O inverno são noventa dias e já passou mais de metade. É verdade que o frio a sério ainda não veio, nem a chuva, mas é um alívio pensar que o pior já passou. Os anos já pesam e sinto-me mais vulnerável aos desconfortos de Fevereiro, sobretudo agora que fiquei sozinho em casa. Na rua não se ouve ninguém já, e há vários dias que tenho estado atento. No último domingo, mais soalheiro, dei um passeio pela aldeia na esperança de encontrar alguém mas não me cruzei com vivalma. Suponho que tivessem ido aos montes procurar lenha, agora que está enxuta.
Ouço mal já, pelo que me não incomoda tanto o silêncio, e por vezes confundo a falta dos ruídos normais da rua com a minha condição e os meus achaques de velho, mas eu próprio começo a achar que é de mais. Durante dias, ao longe, ouvia uivar um cão, de certeza preso em algum lado. Ao fim de algum tempo parou. Outros animais já não há, e eu próprio não quero nenhum, que ainda exigem forças que os velhos não têm e nem sequer, convenhamos, compensa tê-los. As pequenas reformas e a horta chegam para o essencial e as despesas também não são muitas.

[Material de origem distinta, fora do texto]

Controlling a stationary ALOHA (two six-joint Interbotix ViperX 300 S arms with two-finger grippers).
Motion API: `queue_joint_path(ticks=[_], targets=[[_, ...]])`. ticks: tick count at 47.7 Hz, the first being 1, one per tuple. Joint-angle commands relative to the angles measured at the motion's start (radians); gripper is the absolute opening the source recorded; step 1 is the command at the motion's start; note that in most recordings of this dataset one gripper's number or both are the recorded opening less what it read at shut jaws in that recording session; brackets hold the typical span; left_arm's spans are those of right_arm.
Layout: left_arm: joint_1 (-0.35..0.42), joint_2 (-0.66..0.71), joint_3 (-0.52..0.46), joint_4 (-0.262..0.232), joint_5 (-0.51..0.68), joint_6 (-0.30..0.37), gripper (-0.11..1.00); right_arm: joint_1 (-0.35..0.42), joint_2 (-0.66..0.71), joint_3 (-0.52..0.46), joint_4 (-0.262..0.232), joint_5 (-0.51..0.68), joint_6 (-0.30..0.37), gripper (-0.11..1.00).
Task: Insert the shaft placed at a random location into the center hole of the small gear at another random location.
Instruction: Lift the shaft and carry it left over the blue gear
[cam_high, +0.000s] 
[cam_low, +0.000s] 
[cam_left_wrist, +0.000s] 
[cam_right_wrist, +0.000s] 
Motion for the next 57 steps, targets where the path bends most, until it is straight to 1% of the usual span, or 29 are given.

O pior são as doenças e os medicamentos. Já não há carreira nem táxi para se ir à vila e nem sei se ainda lá haverá centro de saúde. Também é mau já não haver televisão. Foi como se de repente tivessem apagado de vez o contacto com o exterior e nos tivessem fechado aqui.
Para conversar ainda tinha o meu vizinho, mas não o vejo há semanas. Sei que está em casa, já que tem a luz acesa na cozinha, mas não abre quando lhe bato à porta e não há fumo a sair-lhe pela chaminé. Ainda pensei em chamar alguém para ver dele, se tivesse como e soubesse a quem. Para além disso o meu vizinho é de luas e muitas vezes prefere ficar fechado e não ver ninguém. Deve ser isso, deve ser outra dessas luas e é a minha imaginação que o vê morto, caído no chão do corredor, já a cheirar mal e o cheiro a infiltrar-se debaixo da porta e a chegar à rua. Amanhã, se me não responder, arrisco e arrombo-lhe a porta.